In [1]:
# Dependencies and Setup
import pandas as pd
import pandas as np

In [2]:
# File to Load 
file_to_load = "Resources/purchase_data.csv"
purchase_data = pd.read_csv(file_to_load)
purchase_data_df = pd.DataFrame(purchase_data)
purchase_data.head()

Unnamed: 0,Purchase ID,SN,Age,Gender,Item ID,Item Name,Price
0,0,Lisim78,20,Male,108,"Extraction, Quickblade Of Trembling Hands",3.53
1,1,Lisovynya38,40,Male,143,Frenzied Scimitar,1.56
2,2,Ithergue48,24,Male,92,Final Critic,4.88
3,3,Chamassasya86,24,Male,100,Blindscythe,3.27
4,4,Iskosia90,23,Male,131,Fury,1.44


In [3]:
total_players = len(purchase_data_df["SN"].unique())
total_players_df = pd.DataFrame({"Total Players": [total_players]})
total_players_df

Unnamed: 0,Total Players
0,576


In [6]:
#Purchasing Data Analysis calculations for Summary Table

unique_items = len(purchase_data_df["Item ID"].unique())
average_price_per_item = round(purchase_data["Price"].mean(), 2)

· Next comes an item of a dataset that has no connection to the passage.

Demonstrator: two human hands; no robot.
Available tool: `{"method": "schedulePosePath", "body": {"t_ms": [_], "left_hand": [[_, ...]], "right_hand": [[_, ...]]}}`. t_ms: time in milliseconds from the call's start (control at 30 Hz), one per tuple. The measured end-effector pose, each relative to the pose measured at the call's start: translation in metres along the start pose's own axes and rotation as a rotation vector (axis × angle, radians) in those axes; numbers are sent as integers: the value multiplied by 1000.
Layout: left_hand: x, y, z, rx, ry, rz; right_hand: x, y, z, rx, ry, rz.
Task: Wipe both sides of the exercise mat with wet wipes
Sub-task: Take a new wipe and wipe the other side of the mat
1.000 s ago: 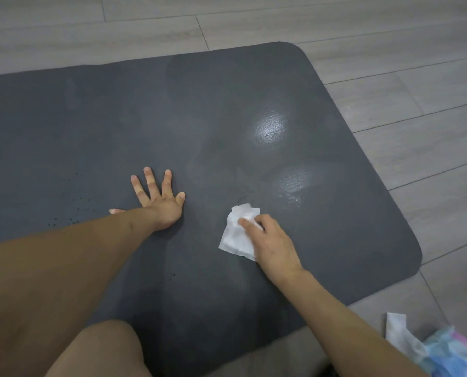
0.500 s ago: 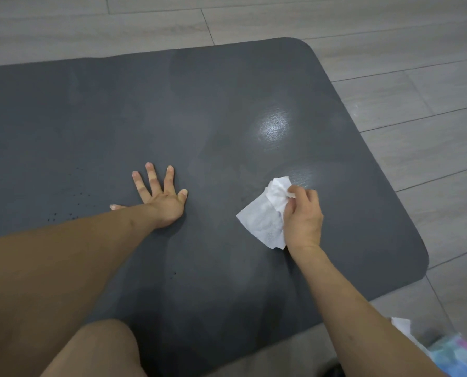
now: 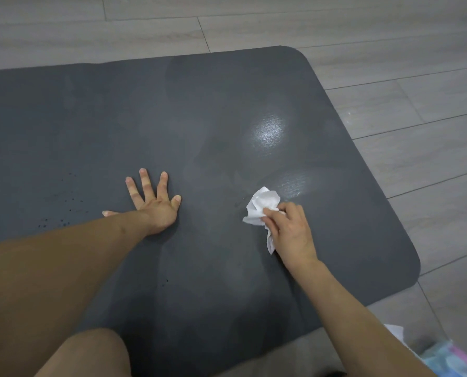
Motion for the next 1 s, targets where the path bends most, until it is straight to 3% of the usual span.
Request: {"method": "schedulePosePath", "body": {"t_ms": [233,300,433,533,600,733,800,933,1000], "left_hand": [[1,1,1,3,-4,-1],[0,0,1,1,2,-1],[0,0,0,-13,-3,-6],[-1,-1,-2,-16,-9,-10],[-1,-2,-2,-20,-16,0],[1,-1,1,-34,-23,14],[2,-1,2,-43,-26,20],[1,0,1,-43,-19,20],[2,0,2,-38,-7,16]], "right_hand": [[-10,-15,44,188,-160,-84],[19,21,46,90,-138,-97],[83,121,14,-188,123,46],[78,110,28,-292,231,23],[54,63,68,-187,201,-36],[-25,-69,141,158,-60,-198],[-51,-108,149,310,-113,-188],[-20,-62,144,300,-210,-138],[34,8,126,89,-69,3]]}}
Point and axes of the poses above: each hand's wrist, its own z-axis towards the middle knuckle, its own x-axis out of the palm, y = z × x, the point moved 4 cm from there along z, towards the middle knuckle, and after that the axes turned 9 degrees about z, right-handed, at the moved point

total_purchases = purchase_data_df["Purchase ID"].count()
total_revenue = purchase_data_df["Price"].sum()

purchasing_analysis_summary_table_df = pd.DataFrame({
    "Total Unique Items": [unique_items],
    "Average Price": [average_price_per_item],
    "Total Purchases": [total_purchases],
    "Total Revenue": [total_revenue]})
# print(purchasing_analysis_summary_table_df)  

#Formatting Summary Table
purchasing_analysis_summary_table_df["Total Revenue"] = purchasing_analysis_summary_table_df["Total Revenue"].map("${:.2f}".format)
purchasing_analysis_summary_table_df["Average Price"] = purchasing_analysis_summary_table_df["Average Price"].map("${:.2f}".format)
purchasing_analysis_summary_table_df

Unnamed: 0,Total Unique Items,Average Price,Total Purchases,Total Revenue
0,183,$3.05,780,$2379.77


In [7]:
#Gender Demographics
# purchase_data.count()

#Looking at data to remove duplicates

duplicates = purchase_data_df.drop_duplicates(['SN'], keep="first")
total_gender_count = duplicates["Gender"].count()
male_gender_count = duplicates["Gender"].value_counts()['Male']
female_gender_count = duplicates["Gender"].value_counts()['Female']
other_gender_count = total_gender_count - female_gender_count - male_gender_count

male_percentage = (male_gender_count/total_gender_count)*100
female_percentage = (female_gender_count/total_gender_count)*100
other_percentage = (other_gender_count /total_gender_count)*100

#Gender Demographics Dataframe

gender_demographics_df = pd.DataFrame({
    "": ['Male', 'Female', 'Other/Non-Disclosed'],
    "Percentage of Players": [male_percentage, female_percentage, other_percentage],
    "Total Number of Players": [male_gender_count,female_gender_count, other_gender_count]})
gender_demographics_df["Percentage of Players"] = gender_demographics_df["Percentage of Players"].map("{:.1f}%".format)

gender_demographics_df.head()

Unnamed: 0,Unnamed: 1,Percentage of Players,Total Number of Players
0,Male,84.0%,484
1,Female,14.1%,81
2,Other/Non-Disclosed,1.9%,11


In [9]:
#Purchasing Analysis by Gender
#purchase count, avg. purchase price, avg. totla purchase price per person via gender

total_gender_purchase_value = purchase_data.groupby(["Gender"]).sum()["Price"]
total_gender_purchase_value = total_gender_purchase_value.round(2)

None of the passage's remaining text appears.